**Task goal**
Beginning with the line that includes "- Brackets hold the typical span" and ending with the last line of the listing below, write out each line exactly, with no other output.

**Material to process**
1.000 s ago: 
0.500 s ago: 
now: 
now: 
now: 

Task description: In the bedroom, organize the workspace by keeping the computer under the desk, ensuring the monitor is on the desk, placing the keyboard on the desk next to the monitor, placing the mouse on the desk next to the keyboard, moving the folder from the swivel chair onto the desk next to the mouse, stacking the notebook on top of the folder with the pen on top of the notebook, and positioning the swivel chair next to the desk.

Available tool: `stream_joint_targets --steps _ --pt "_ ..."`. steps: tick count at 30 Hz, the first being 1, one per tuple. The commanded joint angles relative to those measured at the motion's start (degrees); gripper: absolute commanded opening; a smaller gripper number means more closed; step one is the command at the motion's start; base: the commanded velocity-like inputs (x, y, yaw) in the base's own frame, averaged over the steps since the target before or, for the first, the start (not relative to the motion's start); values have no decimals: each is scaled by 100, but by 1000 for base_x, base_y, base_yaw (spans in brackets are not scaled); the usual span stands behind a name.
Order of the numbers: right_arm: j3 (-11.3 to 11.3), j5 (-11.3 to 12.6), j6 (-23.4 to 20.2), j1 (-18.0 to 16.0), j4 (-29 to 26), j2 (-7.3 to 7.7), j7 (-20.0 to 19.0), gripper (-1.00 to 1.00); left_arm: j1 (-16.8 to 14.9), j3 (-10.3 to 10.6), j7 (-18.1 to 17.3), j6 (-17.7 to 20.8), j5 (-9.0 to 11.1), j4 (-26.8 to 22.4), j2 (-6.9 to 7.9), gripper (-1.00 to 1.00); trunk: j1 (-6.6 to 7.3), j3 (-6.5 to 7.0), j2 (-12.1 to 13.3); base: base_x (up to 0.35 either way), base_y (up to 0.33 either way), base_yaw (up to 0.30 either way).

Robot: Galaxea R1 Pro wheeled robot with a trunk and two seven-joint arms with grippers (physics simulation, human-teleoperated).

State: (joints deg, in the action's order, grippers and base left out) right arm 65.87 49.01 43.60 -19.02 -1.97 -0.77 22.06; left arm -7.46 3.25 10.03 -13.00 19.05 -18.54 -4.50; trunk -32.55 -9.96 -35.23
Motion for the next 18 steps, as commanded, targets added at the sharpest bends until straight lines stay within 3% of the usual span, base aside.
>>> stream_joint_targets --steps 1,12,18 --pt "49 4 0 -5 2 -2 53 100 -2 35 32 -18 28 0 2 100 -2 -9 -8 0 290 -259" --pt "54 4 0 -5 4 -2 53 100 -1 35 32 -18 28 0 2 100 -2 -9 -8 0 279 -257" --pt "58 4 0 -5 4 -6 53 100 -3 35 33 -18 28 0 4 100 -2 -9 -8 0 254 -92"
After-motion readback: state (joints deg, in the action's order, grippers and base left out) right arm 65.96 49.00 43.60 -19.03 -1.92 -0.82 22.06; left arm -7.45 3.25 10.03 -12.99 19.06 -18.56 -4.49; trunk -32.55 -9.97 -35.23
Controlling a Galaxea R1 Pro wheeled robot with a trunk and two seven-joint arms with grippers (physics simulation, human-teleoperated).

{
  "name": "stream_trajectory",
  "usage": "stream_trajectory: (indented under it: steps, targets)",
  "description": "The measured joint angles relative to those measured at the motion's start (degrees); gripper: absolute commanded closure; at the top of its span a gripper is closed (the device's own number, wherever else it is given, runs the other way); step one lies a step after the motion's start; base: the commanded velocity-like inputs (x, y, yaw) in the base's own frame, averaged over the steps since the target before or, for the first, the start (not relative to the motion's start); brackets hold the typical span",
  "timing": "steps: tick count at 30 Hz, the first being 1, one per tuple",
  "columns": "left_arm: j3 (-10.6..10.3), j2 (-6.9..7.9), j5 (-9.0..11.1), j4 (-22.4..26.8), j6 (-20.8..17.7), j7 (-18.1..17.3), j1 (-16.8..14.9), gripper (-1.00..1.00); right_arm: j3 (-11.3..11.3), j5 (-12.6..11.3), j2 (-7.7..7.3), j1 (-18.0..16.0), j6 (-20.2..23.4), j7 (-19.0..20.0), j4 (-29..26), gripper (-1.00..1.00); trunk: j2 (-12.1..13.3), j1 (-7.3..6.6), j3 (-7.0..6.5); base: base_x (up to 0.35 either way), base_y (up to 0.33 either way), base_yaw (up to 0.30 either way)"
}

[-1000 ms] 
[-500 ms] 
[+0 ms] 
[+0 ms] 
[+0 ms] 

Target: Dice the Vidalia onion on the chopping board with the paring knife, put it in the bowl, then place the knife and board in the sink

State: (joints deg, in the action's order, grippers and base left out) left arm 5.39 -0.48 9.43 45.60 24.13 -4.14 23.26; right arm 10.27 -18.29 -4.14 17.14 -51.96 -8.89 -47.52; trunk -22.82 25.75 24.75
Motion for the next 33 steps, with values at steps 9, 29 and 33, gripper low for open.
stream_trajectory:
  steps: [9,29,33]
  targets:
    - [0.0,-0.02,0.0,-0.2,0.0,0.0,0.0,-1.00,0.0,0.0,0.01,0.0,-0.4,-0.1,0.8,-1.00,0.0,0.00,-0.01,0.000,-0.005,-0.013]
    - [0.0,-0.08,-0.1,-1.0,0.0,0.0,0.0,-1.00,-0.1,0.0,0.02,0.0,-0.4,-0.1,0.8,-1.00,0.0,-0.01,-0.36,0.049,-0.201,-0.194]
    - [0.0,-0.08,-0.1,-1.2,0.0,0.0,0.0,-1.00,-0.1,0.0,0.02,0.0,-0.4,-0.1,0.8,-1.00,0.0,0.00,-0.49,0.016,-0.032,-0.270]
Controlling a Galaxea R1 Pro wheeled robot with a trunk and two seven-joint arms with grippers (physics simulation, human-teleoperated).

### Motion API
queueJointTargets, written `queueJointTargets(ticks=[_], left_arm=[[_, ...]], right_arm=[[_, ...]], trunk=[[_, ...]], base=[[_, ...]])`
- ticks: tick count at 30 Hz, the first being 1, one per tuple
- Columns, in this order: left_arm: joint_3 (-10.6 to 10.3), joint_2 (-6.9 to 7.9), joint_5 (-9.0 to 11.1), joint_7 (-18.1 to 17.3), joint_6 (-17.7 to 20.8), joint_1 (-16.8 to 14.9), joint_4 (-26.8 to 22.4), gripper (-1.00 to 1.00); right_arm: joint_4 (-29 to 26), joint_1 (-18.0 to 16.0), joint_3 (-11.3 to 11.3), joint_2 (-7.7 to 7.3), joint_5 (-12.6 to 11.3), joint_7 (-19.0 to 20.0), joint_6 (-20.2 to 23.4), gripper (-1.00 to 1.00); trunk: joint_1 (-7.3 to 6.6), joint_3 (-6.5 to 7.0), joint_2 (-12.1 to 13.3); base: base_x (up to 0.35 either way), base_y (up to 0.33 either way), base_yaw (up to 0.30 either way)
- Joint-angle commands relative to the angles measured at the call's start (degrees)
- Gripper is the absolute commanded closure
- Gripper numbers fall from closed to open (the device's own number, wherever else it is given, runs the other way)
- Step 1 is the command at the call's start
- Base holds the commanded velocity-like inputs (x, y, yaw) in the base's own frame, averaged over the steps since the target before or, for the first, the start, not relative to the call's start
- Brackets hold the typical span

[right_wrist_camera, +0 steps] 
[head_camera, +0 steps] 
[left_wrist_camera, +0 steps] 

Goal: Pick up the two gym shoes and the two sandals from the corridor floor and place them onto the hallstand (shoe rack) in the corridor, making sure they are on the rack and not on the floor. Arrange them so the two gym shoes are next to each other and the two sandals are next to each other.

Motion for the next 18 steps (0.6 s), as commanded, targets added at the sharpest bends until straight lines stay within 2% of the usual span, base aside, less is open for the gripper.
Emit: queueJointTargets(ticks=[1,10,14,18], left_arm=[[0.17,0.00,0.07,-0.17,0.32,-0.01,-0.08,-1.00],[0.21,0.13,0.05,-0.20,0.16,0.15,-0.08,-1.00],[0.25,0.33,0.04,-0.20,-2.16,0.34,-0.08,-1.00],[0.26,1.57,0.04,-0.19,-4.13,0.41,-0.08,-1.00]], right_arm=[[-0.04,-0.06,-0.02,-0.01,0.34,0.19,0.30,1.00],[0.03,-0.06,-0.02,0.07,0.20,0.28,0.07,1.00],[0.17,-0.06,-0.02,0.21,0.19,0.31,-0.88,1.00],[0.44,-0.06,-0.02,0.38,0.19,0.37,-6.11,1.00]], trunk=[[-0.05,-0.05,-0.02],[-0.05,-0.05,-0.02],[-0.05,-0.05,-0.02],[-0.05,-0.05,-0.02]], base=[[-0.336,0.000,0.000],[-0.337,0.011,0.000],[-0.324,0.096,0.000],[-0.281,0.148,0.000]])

**Answer space**
- Brackets hold the typical span

[right_wrist_camera, +0 steps] 
[head_camera, +0 steps] 
[left_wrist_camera, +0 steps] 

Goal: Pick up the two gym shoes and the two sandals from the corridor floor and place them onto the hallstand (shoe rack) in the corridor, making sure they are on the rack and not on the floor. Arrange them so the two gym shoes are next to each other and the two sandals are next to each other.

Motion for the next 18 steps (0.6 s), as commanded, targets added at the sharpest bends until straight lines stay within 2% of the usual span, base aside, less is open for the gripper.
Emit: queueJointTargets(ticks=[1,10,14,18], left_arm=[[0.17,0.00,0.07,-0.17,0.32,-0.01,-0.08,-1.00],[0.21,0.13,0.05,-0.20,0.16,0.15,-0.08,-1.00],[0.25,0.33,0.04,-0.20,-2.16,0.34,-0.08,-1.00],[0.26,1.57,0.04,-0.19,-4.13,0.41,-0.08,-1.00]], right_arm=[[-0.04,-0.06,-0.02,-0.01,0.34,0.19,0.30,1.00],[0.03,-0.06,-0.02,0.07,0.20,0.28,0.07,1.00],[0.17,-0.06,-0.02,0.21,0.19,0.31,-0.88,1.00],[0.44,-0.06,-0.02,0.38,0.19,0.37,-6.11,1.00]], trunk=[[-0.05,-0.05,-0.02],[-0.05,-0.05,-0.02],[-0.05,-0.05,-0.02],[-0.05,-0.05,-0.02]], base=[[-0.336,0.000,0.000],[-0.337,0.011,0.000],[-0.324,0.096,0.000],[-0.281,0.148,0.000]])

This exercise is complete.